▶ **Assignment**: In the entries below, begin at the line that has "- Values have" and stop after the line that has "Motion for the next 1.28"; output those lines exactly, leaving out pictures.

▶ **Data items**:
━━━━━━━━━━━━━━━━━━━━━━━━━━━━━━

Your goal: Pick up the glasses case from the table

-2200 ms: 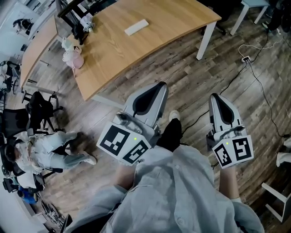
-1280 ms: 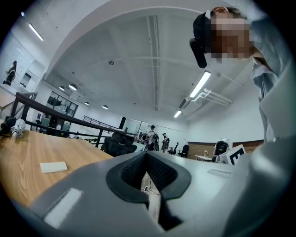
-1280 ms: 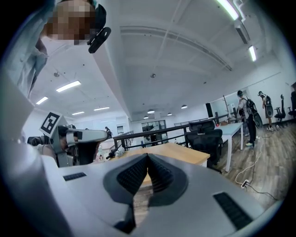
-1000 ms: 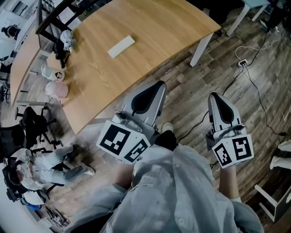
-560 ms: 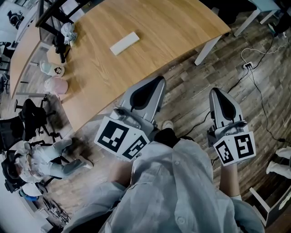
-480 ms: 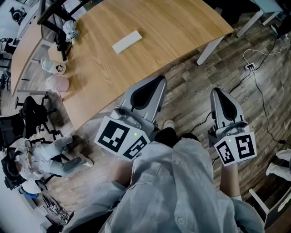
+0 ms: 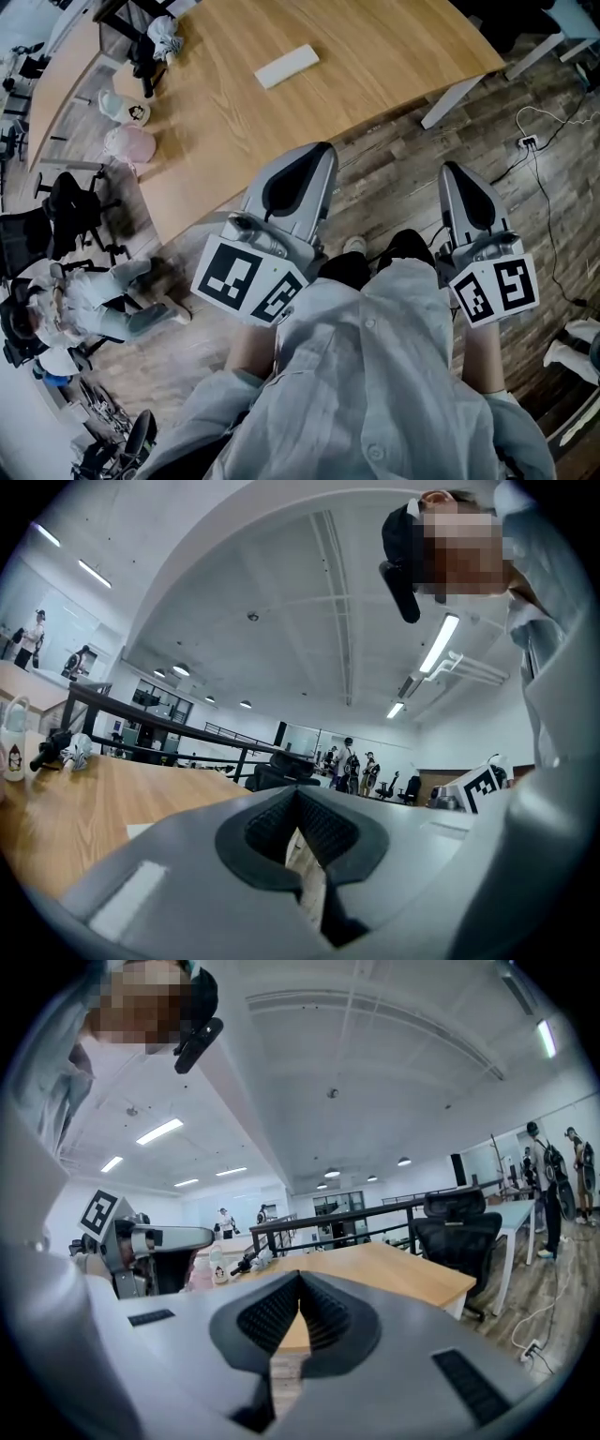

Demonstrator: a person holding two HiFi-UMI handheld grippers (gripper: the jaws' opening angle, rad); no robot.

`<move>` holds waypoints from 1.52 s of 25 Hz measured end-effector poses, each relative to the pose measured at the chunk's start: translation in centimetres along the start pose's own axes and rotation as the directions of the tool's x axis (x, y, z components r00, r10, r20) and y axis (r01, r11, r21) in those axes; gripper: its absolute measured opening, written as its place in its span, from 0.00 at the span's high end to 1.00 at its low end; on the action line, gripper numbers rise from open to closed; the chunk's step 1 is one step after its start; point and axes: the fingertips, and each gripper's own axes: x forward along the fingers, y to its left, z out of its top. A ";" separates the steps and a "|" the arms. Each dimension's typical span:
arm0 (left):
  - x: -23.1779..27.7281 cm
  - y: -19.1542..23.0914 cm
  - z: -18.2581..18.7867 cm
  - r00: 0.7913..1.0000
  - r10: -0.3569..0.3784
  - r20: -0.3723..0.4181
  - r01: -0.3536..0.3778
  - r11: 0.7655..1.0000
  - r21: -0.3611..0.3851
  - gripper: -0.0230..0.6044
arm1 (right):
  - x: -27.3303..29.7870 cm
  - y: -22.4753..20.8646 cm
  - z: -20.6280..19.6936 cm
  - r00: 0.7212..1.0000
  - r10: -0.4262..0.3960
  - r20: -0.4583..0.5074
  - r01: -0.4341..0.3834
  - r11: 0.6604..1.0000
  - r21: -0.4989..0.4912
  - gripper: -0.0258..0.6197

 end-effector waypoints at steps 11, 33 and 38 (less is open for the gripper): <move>-2.0 1.9 1.1 0.996 0.073 0.050 -0.073 0.997 -0.007 0.96 | 0.9 1.4 1.0 0.999 0.044 0.002 -0.043 0.998 -0.045 0.96; 0.7 7.3 3.6 0.956 0.277 0.099 -0.280 0.960 0.018 0.96 | 10.3 -1.2 3.7 0.969 0.245 0.025 -0.243 0.968 -0.066 0.96; 2.5 9.3 4.2 0.934 0.341 0.102 -0.344 0.939 0.007 0.96 | 13.8 -2.3 4.4 0.951 0.309 0.010 -0.308 0.949 -0.066 0.96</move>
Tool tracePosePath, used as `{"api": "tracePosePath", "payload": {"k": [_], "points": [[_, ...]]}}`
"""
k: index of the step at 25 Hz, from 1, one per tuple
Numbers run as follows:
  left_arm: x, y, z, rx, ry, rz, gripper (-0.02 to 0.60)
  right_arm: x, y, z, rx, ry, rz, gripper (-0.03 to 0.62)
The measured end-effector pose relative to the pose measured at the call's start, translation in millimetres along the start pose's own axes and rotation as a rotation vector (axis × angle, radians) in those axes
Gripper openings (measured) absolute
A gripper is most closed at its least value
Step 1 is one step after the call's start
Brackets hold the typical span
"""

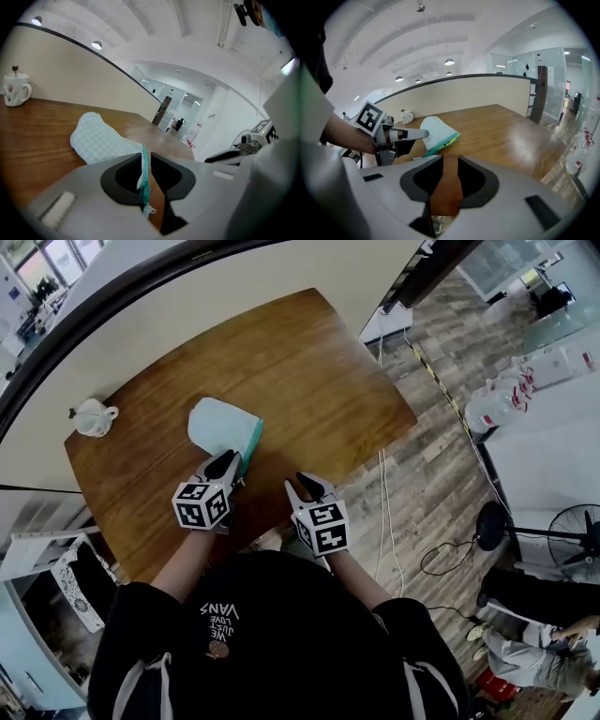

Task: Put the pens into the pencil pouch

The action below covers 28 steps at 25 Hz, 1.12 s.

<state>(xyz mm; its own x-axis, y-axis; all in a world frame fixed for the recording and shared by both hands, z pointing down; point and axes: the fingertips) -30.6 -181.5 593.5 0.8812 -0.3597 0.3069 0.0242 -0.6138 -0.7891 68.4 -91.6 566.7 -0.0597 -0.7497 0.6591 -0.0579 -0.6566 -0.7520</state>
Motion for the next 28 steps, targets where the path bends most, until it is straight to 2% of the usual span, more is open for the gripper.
{"api": "tracePosePath", "payload": {"k": [6, 10, 17, 23, 28], "points": [[-31.5, 4.6, 10.0, 0.052, -0.007, 0.024, 0.049, -15.3, -1.5, -7.3, 0.04, -0.057, 0.028, 0.078], [-53.7, 10.6, 21.1, 0.108, -0.005, 0.038, 0.049, -26.0, 1.7, -13.6, 0.044, -0.064, 0.05, 0.078], [-74.2, 20.3, 50.5, 0.211, 0.036, 0.049, 0.049, -39.5, 9.3, -16.6, 0.003, -0.004, 0.087, 0.077], [-83.1, 19.3, 89.5, 0.257, 0.073, 0.062, 0.039, -57.4, 10.8, -6.8, -0.029, 0.036, 0.117, 0.064], [-89.4, 10.2, 121.7, 0.26, 0.107, 0.085, 0.014, -79.5, 7.0, 1.0, -0.052, 0.074, 0.142, 0.035]]}}
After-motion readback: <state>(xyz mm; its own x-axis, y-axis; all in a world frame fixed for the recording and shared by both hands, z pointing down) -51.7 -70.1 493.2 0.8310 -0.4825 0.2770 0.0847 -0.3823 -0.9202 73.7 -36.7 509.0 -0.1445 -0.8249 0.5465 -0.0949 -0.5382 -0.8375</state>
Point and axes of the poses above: the fingertips, and each gripper's own axes: x forward along the fingers, z to its right, y out of its top, and after that the axes turned 13 degrees about -y, right-handed
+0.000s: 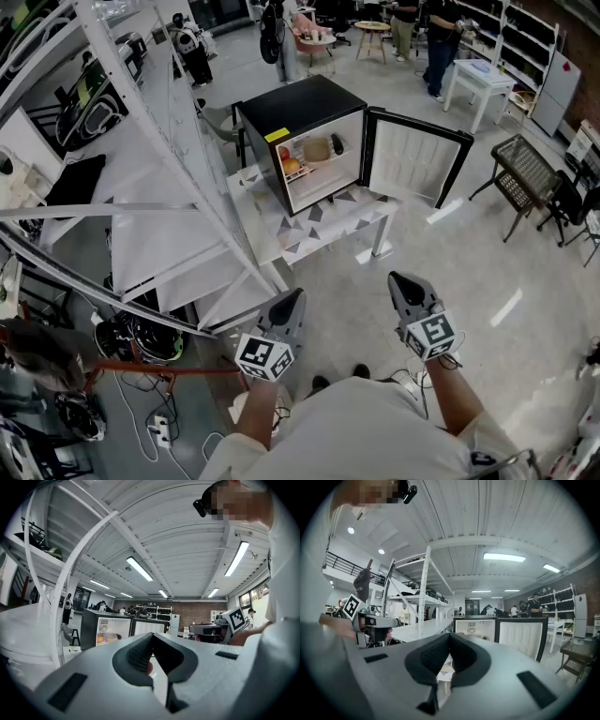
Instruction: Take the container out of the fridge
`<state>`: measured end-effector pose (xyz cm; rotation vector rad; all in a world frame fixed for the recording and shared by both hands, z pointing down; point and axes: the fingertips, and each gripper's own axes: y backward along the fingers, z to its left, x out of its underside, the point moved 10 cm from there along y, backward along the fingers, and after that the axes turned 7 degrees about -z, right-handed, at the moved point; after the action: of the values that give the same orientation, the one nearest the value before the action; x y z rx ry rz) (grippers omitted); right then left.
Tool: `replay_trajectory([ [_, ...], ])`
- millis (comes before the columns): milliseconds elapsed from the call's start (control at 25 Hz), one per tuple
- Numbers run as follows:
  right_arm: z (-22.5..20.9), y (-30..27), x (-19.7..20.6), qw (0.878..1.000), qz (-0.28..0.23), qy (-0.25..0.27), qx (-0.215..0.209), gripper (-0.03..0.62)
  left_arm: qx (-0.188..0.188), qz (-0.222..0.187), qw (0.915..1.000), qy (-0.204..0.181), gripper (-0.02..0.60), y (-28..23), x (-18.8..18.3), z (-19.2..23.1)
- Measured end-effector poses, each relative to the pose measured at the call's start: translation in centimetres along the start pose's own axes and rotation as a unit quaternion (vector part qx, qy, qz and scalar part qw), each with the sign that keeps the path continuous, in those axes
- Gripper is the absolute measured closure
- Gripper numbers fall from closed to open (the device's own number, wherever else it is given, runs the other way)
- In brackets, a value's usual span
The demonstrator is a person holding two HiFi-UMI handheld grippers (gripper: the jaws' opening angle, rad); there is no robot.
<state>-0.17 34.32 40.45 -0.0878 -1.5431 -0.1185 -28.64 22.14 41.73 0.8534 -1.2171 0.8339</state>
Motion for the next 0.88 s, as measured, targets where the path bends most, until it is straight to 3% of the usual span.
replay_trajectory([
  [880, 2.6, 0.1, -0.1, 1.000, -0.007, -0.002, 0.015, 0.589, 0.015, 0.001, 0.9999, 0.003, 0.580, 2.0, 0.0, 0.8],
])
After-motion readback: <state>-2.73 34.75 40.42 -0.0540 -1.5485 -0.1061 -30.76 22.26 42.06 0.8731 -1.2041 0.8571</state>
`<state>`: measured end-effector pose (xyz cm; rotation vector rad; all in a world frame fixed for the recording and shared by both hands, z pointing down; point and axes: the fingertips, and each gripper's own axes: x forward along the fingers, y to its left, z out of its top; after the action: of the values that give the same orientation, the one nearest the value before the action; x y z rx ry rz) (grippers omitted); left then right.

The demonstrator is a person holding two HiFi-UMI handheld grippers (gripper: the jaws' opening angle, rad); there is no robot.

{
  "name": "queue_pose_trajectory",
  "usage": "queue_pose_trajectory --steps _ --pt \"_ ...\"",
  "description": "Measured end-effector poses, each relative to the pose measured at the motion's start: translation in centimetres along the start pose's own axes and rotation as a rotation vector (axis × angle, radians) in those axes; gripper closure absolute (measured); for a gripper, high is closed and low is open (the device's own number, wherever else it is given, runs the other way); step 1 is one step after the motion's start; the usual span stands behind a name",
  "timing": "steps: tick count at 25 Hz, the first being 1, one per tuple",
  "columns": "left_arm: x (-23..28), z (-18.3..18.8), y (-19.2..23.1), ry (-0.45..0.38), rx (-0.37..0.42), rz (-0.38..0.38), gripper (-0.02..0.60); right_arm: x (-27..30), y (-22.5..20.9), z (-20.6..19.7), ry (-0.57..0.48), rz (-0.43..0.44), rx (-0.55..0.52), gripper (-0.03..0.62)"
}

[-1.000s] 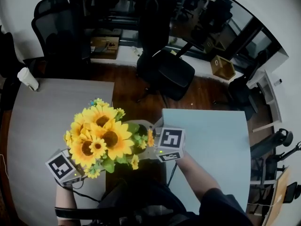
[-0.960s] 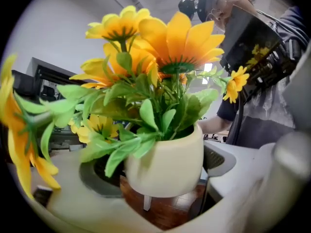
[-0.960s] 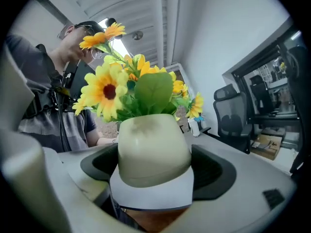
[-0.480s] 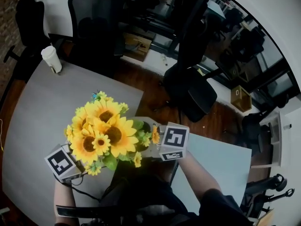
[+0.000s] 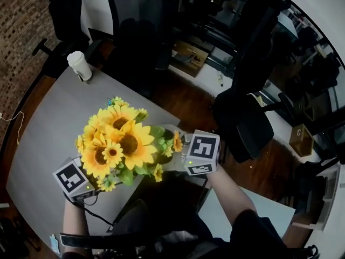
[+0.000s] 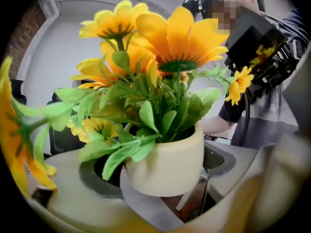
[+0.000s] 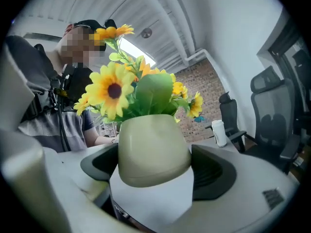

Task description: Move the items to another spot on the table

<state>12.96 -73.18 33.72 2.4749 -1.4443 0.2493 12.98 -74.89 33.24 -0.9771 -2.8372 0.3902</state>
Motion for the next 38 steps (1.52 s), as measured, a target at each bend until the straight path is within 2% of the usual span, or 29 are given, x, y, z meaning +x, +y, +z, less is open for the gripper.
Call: queue_pose_trajectory --steps 3,8,14,18,23,29,33,38 --pt "2.5 1.2 0.1 0.021 0.006 0.032 0.084 -2.3 -1.1 0.7 -0.012 0.035 -0.001 0.121" --pt "3.6 1.7 0.3 0.036 0.032 0.072 0.084 -3.3 -1.8 1.0 -0.021 0.071 -0.025 0.121" --pt "5.4 2.2 0.5 0.090 0.065 0.162 0.083 -4.9 -2.6 1.5 -0.025 0.141 -0.080 0.123" --pt "5.9 2.3 0.6 0.113 0.052 0.216 0.083 -5.3 -3.0 1.3 -0.043 0.204 -0.073 0.123" --pt "6.2 2.0 1.9 0.138 0.023 0.280 0.083 -4.9 -4.3 1.1 -0.017 0.271 -0.060 0.123" --pt "4.5 1.0 3.5 0.131 0.014 0.335 0.083 -2.5 -5.1 0.8 0.023 0.316 -0.076 0.123" --pt "2.4 -0.8 3.9 0.114 0.024 0.338 0.083 0.0 -4.6 -0.7 0.064 0.314 -0.089 0.123" --pt "-1.1 -1.8 7.4 0.061 0.011 0.335 0.083 4.8 -6.5 -0.7 0.141 0.302 -0.093 0.123"
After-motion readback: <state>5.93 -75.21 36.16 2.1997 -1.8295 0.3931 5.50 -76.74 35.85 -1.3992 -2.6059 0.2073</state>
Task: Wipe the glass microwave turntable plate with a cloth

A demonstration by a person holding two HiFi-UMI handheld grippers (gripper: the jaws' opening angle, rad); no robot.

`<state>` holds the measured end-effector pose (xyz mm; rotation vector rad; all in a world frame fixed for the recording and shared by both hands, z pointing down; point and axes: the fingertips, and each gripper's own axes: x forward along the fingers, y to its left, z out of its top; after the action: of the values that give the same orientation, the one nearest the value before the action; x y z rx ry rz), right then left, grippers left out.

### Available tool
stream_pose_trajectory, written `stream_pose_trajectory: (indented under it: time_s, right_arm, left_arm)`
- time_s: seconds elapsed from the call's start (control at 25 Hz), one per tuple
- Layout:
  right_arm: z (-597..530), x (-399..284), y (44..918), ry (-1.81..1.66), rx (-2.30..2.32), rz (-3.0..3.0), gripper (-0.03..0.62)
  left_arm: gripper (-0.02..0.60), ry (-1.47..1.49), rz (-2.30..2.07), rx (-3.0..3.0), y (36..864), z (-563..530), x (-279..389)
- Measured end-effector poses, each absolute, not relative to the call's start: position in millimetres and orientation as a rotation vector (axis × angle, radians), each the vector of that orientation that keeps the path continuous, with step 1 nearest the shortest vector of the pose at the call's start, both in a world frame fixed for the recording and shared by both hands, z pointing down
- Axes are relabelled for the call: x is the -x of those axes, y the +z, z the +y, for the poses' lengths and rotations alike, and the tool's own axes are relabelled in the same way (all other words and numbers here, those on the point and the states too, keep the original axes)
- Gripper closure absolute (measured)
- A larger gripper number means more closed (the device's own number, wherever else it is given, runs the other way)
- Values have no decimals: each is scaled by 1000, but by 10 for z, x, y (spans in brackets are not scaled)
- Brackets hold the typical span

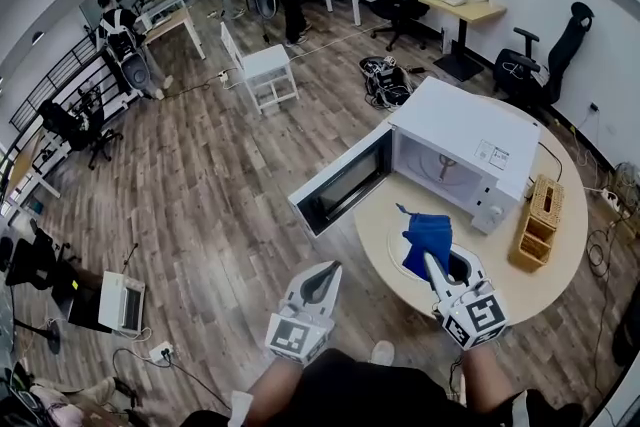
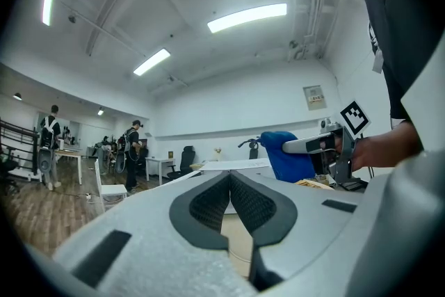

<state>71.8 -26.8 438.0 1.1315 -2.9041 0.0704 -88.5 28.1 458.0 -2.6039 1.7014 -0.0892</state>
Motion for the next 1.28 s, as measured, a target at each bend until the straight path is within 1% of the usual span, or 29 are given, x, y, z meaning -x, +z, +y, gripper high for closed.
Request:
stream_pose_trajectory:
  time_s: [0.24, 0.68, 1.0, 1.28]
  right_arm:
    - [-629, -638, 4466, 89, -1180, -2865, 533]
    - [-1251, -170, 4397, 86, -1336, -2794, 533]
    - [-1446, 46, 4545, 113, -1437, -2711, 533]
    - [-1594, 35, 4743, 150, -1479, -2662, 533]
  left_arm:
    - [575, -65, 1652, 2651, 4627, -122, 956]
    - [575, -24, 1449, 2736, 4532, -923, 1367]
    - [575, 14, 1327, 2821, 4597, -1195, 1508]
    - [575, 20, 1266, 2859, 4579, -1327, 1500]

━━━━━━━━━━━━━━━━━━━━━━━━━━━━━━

▶ **Answer for the task**:
- Values have no decimals: each is scaled by 1000, but by 10 for z, x, y (spans in brackets are not scaled)
- Brackets hold the typical span


<state>71.8 -26.8 438.0 1.1315 -2.9041 0.0704 -88.5 28.1 458.0 -2.6039 1.7014 -0.0892</state>
Motion for the next 1.28 s, as measured, a target at each bend until the straight path is within 1% of the usual span, or 29 are given, x, y, z meaning -x, +z, +y, gripper high for closed.

The exercise closes with this answer.